● Activity
Your answer should consist of each line below that contains the string "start".

● Information provided
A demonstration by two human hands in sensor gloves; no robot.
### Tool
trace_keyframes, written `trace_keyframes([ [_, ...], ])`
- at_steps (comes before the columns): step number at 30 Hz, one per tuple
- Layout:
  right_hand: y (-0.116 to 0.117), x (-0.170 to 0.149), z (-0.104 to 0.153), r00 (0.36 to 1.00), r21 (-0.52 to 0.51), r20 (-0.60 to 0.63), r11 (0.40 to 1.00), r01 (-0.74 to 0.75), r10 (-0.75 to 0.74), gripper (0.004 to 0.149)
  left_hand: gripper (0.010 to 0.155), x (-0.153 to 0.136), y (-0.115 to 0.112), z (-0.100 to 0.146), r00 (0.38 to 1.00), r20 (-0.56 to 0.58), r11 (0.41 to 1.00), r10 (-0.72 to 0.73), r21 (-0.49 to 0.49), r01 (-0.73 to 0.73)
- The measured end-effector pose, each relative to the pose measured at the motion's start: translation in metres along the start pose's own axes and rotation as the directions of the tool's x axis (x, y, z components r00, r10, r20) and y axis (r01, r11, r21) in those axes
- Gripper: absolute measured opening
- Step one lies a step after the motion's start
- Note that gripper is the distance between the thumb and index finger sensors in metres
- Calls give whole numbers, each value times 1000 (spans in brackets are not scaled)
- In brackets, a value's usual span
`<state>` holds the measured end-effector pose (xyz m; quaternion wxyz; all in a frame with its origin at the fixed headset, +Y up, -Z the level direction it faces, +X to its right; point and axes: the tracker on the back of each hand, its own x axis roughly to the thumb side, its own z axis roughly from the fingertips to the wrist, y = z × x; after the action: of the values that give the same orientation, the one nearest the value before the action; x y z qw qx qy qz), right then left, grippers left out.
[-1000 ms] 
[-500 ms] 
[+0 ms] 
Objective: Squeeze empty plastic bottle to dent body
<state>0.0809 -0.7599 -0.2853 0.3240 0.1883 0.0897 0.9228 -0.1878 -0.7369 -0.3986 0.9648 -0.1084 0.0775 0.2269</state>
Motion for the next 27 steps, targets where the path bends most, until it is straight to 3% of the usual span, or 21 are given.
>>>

● Output
- The measured end-effector pose, each relative to the pose measured at the motion's start: translation in metres along the start pose's own axes and rotation as the directions of the tool's x axis (x, y, z components r00, r10, r20) and y axis (r01, r11, r21) in those axes
- Step one lies a step after the motion's start

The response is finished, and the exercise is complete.